* _Raw data_:

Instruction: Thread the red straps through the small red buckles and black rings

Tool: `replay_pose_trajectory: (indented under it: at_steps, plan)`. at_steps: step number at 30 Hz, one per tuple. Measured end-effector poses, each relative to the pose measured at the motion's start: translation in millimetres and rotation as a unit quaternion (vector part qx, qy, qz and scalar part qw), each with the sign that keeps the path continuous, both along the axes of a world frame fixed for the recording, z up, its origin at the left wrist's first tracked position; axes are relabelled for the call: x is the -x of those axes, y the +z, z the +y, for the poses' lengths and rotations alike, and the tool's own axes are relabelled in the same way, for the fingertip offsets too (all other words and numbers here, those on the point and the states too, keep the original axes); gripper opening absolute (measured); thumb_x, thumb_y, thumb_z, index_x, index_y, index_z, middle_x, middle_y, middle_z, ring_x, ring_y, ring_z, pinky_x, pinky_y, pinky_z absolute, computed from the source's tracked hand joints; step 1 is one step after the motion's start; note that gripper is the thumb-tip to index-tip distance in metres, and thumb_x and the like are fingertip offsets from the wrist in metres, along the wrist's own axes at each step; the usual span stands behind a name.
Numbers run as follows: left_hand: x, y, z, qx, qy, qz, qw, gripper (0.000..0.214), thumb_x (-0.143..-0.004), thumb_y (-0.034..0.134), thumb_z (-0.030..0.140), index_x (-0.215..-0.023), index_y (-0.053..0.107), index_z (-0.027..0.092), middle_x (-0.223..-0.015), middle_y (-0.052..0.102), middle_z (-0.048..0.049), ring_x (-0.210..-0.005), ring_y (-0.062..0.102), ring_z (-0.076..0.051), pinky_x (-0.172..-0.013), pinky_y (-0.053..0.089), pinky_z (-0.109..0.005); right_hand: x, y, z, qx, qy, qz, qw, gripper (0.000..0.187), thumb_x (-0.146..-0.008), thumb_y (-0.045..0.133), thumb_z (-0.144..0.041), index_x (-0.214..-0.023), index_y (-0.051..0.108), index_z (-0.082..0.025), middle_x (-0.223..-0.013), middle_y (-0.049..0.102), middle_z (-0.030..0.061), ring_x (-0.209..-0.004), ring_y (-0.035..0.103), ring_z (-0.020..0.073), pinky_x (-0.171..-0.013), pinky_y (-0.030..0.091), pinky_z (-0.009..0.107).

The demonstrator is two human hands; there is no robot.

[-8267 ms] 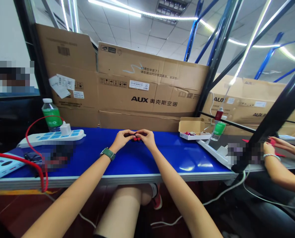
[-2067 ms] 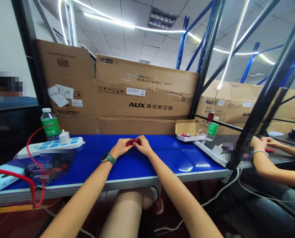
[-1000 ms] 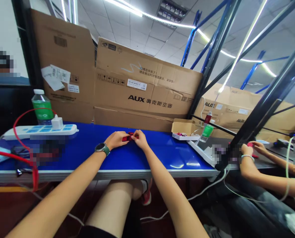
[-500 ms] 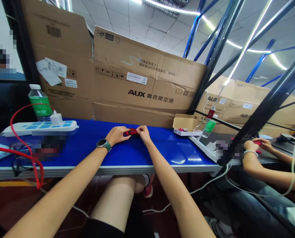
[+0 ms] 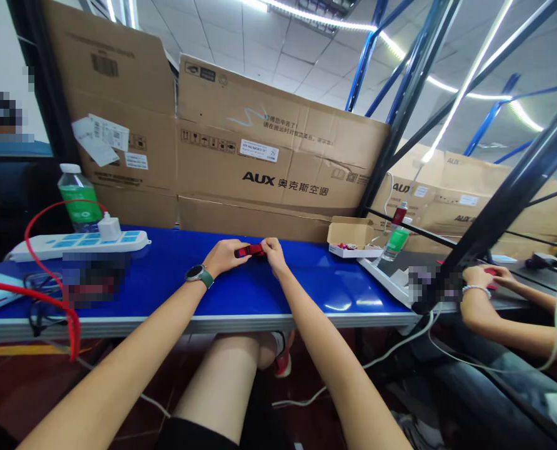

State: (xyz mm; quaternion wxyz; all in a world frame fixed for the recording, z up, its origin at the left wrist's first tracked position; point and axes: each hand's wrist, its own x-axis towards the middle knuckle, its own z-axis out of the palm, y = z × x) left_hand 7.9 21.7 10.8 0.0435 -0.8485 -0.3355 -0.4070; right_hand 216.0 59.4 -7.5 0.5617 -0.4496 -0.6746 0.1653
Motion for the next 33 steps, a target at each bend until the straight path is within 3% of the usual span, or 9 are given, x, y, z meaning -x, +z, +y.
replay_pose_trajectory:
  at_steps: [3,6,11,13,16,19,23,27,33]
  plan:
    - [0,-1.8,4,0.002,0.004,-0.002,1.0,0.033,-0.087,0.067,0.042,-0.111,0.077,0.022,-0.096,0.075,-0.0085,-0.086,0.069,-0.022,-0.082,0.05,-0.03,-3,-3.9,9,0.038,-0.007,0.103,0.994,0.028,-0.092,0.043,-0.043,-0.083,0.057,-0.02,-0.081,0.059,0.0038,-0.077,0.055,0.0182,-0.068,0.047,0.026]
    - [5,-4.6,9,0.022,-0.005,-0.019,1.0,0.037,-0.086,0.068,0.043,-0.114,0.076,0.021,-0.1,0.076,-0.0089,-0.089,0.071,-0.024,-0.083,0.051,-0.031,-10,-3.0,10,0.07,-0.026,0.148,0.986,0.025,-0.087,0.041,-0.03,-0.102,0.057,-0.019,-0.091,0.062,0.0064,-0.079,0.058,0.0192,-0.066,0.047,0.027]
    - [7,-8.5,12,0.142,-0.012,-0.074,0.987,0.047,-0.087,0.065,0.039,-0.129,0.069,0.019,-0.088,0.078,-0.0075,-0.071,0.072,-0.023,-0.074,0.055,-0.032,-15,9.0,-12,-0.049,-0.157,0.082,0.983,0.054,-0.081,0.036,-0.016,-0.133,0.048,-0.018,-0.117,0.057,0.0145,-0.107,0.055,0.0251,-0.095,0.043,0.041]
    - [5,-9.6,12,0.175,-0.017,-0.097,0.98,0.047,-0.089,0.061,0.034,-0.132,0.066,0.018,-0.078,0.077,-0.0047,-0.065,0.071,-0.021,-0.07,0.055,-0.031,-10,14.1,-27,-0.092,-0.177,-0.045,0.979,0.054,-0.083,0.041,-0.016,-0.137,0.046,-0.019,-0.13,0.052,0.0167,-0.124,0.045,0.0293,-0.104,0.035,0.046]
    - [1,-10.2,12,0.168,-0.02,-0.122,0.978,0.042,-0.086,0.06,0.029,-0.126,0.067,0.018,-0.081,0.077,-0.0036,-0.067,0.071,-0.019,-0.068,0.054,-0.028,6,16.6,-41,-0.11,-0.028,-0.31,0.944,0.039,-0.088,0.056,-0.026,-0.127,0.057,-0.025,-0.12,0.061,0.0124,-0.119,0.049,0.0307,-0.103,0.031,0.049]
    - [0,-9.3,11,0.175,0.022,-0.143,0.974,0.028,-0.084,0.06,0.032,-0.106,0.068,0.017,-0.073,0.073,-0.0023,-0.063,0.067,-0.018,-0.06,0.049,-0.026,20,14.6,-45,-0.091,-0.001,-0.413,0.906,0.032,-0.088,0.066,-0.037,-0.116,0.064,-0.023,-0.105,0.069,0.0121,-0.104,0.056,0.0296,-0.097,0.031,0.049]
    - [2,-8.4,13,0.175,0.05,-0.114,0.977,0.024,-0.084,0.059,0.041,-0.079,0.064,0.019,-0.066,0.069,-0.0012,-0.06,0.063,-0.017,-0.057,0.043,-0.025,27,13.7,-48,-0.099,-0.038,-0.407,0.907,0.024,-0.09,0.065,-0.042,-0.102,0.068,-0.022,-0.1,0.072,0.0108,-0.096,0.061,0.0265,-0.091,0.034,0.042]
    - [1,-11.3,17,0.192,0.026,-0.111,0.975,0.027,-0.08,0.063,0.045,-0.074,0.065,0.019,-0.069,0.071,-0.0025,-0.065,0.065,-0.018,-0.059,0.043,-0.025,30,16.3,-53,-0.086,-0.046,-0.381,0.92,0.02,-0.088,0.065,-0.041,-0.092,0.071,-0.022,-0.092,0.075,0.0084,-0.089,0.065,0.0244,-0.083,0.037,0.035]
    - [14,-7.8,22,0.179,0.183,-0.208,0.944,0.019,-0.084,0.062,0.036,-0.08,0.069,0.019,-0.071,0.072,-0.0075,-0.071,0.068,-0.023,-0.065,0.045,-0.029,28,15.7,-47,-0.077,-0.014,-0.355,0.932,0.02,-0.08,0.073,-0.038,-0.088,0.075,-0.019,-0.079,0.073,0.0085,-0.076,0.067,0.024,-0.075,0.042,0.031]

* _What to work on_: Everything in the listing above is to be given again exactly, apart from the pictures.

* _Response for this exercise_:
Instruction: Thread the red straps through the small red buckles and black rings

Tool: `replay_pose_trajectory: (indented under it: at_steps, plan)`. at_steps: step number at 30 Hz, one per tuple. Measured end-effector poses, each relative to the pose measured at the motion's start: translation in millimetres and rotation as a unit quaternion (vector part qx, qy, qz and scalar part qw), each with the sign that keeps the path continuous, both along the axes of a world frame fixed for the recording, z up, its origin at the left wrist's first tracked position; axes are relabelled for the call: x is the -x of those axes, y the +z, z the +y, for the poses' lengths and rotations alike, and the tool's own axes are relabelled in the same way, for the fingertip offsets too (all other words and numbers here, those on the point and the states too, keep the original axes); gripper opening absolute (measured); thumb_x, thumb_y, thumb_z, index_x, index_y, index_z, middle_x, middle_y, middle_z, ring_x, ring_y, ring_z, pinky_x, pinky_y, pinky_z absolute, computed from the source's tracked hand joints; step 1 is one step after the motion's start; note that gripper is the thumb-tip to index-tip distance in metres, and thumb_x and the like are fingertip offsets from the wrist in metres, along the wrist's own axes at each step; the usual span stands behind a name.
Numbers run as follows: left_hand: x, y, z, qx, qy, qz, qw, gripper (0.000..0.214), thumb_x (-0.143..-0.004), thumb_y (-0.034..0.134), thumb_z (-0.030..0.140), index_x (-0.215..-0.023), index_y (-0.053..0.107), index_z (-0.027..0.092), middle_x (-0.223..-0.015), middle_y (-0.052..0.102), middle_z (-0.048..0.049), ring_x (-0.210..-0.005), ring_y (-0.062..0.102), ring_z (-0.076..0.051), pinky_x (-0.172..-0.013), pinky_y (-0.053..0.089), pinky_z (-0.109..0.005); right_hand: x, y, z, qx, qy, qz, qw, gripper (0.000..0.187), thumb_x (-0.146..-0.008), thumb_y (-0.045..0.133), thumb_z (-0.144..0.041), index_x (-0.214..-0.023), index_y (-0.051..0.108), index_z (-0.082..0.025), middle_x (-0.223..-0.013), middle_y (-0.049..0.102), middle_z (-0.030..0.061), ring_x (-0.209..-0.004), ring_y (-0.035..0.103), ring_z (-0.020..0.073), pinky_x (-0.171..-0.013), pinky_y (-0.030..0.091), pinky_z (-0.009..0.107).

The demonstrator is two human hands; there is no robot.

[-8267 ms] 
[-2067 ms] 
[-1000 ms] 
[-500 ms] 
[+0 ms] 

State: (xyz mm; quaternion wxyz; all in a world frame fixed for the recording, z up, its origin at the left wrist's first tracked position; point and axes: each hand's wrist, its own x-axis towards the middle knuckle, its own z-axis out of the palm, y = z × x) left_hand 7.9 21.7 10.8 0.0435 -0.8485 -0.3355 -0.4070; right_hand 216.0 59.4 -7.5 0.5617 -0.4496 -0.6746 0.1653
Motion for the next 33 steps, a target at each bend until the straight path is within 3% of the usual span, or 9 are given, x, y, z meaning -x, +z, +y.
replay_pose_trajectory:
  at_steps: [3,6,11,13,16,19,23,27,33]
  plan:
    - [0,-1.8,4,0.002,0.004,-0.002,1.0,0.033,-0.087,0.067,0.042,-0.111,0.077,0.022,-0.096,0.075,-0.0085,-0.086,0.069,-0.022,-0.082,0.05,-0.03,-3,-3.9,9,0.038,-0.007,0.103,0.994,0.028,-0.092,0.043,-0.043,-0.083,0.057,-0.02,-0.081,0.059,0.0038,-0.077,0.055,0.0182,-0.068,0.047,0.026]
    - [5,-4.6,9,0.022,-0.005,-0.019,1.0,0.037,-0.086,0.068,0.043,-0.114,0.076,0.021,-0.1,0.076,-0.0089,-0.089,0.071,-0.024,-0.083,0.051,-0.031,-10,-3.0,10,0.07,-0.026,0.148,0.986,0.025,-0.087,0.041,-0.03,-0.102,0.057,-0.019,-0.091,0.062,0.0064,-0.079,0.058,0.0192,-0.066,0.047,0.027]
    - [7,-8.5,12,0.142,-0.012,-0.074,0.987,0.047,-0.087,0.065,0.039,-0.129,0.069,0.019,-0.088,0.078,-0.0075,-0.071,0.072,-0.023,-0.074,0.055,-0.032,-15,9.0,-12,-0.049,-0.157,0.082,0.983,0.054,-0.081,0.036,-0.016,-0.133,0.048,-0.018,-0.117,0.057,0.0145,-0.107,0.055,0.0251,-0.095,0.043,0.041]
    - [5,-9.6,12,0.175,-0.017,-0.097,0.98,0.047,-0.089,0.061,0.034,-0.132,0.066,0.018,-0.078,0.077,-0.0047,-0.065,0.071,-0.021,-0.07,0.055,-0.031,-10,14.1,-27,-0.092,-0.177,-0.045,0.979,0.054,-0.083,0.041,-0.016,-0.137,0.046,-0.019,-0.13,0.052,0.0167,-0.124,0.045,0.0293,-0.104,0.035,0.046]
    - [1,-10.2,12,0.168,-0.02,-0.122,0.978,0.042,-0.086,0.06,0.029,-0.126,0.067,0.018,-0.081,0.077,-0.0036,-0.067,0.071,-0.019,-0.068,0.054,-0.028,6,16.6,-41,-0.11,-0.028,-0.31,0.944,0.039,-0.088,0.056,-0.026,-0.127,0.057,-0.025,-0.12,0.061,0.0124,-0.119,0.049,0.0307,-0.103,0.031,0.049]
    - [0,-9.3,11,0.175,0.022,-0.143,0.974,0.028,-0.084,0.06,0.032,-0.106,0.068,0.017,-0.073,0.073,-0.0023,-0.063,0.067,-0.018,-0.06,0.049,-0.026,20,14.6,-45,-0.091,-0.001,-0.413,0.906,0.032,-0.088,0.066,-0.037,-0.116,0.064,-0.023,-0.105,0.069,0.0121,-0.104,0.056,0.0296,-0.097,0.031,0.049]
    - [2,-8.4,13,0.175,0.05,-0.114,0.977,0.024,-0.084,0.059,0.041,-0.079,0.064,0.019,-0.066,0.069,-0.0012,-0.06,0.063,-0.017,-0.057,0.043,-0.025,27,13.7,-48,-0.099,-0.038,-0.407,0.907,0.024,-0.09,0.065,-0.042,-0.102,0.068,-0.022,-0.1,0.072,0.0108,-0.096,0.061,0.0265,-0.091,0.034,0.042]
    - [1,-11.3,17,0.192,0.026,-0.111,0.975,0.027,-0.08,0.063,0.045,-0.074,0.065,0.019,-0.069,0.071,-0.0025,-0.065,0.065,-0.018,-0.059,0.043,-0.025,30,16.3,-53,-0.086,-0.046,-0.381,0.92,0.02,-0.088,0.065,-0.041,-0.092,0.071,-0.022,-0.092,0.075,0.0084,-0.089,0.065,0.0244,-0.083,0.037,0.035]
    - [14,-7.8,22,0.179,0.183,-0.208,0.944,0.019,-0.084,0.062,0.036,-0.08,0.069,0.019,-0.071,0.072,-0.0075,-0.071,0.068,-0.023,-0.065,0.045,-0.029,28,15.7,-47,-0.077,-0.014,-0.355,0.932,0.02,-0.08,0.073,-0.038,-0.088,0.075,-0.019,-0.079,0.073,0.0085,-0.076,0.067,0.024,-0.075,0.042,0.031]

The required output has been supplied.